Keuinikan lainnya, warga Tionghoa yang non muslim di sekitar daerah tempat tinggalnya pun tidak pernah merasa terganggu. Tidak ada rasa diskriminasi sedikit pun, yang ada hanyalah sifat toleransi dan saling menghargai diantara mereka. Sungguh luar biasa, pemandangan yang terasa semakin khawatir terkikis di Jakarta ini seakan menjadi surga oase dan contoh menyuburkan saling bertoleransi bagi masyarakat Jakarta untuk tetap mengedepankan sifat saling menghargai.
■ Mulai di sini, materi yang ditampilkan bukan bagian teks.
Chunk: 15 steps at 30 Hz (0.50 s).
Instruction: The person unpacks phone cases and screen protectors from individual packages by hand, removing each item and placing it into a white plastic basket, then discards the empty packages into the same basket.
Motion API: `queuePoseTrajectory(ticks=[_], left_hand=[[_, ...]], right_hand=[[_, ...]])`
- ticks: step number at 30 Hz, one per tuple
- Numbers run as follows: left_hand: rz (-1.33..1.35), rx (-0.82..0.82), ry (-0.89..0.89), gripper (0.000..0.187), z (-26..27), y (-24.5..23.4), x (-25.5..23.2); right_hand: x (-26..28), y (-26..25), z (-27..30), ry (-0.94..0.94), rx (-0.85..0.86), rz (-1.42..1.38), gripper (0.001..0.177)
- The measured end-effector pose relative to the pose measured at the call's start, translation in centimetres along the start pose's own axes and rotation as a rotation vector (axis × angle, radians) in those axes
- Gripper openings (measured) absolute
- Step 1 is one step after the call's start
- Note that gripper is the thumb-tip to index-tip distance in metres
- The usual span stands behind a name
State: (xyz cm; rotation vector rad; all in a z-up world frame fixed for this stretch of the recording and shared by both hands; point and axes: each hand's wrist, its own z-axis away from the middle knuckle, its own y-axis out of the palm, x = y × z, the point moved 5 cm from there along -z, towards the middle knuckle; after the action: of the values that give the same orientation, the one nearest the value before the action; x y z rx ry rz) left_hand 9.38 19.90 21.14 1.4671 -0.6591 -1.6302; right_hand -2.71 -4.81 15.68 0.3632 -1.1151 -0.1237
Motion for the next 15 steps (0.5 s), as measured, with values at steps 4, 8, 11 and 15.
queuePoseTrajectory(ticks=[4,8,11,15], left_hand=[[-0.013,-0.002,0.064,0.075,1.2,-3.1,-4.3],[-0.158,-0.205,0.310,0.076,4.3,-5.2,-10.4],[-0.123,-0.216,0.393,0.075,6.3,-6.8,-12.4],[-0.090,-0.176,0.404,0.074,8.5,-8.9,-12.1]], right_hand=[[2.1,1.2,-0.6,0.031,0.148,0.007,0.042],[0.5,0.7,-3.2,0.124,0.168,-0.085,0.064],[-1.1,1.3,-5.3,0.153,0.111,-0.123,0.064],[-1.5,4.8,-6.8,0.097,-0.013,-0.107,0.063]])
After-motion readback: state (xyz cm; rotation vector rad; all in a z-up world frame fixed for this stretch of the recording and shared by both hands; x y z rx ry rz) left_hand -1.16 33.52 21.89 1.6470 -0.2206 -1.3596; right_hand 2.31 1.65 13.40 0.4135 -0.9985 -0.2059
Bagi saya yang masih berusia muda, jelas terlihat konkrit dihadapan, bagaimana sebuah perbedaan menjadi hal yang teramat manis saling berpadu menjadi sebuah kesatuan kehidupan bermasyarakat, bukan sebagai tembok pembatas yang menganga jurang perasaan antara satu dengan yang lain. Saya sepenuhnya berkeyakinan, memelihara sifat persaudaraan bineka tunggal ika seperti ini sangat dibutuhkan pemupukannya oleh masyarakat kita. Tanpa banyak bicara, warga seperti pak iqbal ini, bersama-sama warga jalan Asem lainnya yang memiliki sifat toleransi tinggi, telah memberi contoh nyata. Jika banyak orang berperilaku demikian, bisa dipastikan, tawuran antar kampung, penyerangan oral maupun fisik terhadap satu keyakinan dengan keyakinan lain yang berbeda, atau bahkan kasus sara dalam bentuk apa pun, tidaklah mungkin ramai terjadi.seperti yang marak belakangan ini terkuak di media massa, di tanah air kita tercinta. Manisnya perbedaan adalah indahnya kebersamaan.